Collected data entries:
++++

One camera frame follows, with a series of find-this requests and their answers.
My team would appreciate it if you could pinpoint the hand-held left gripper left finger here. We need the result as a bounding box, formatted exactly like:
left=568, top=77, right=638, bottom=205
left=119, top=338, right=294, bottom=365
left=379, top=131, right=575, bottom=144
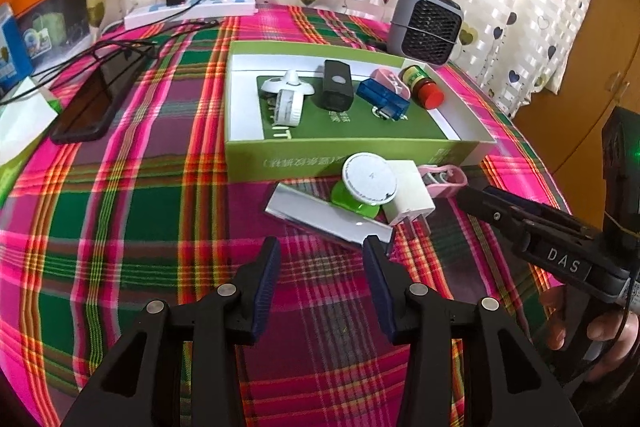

++++

When a line in the data contains the string "bottom", copy that line.

**Solution to the exercise:**
left=568, top=77, right=638, bottom=205
left=119, top=338, right=294, bottom=365
left=379, top=131, right=575, bottom=144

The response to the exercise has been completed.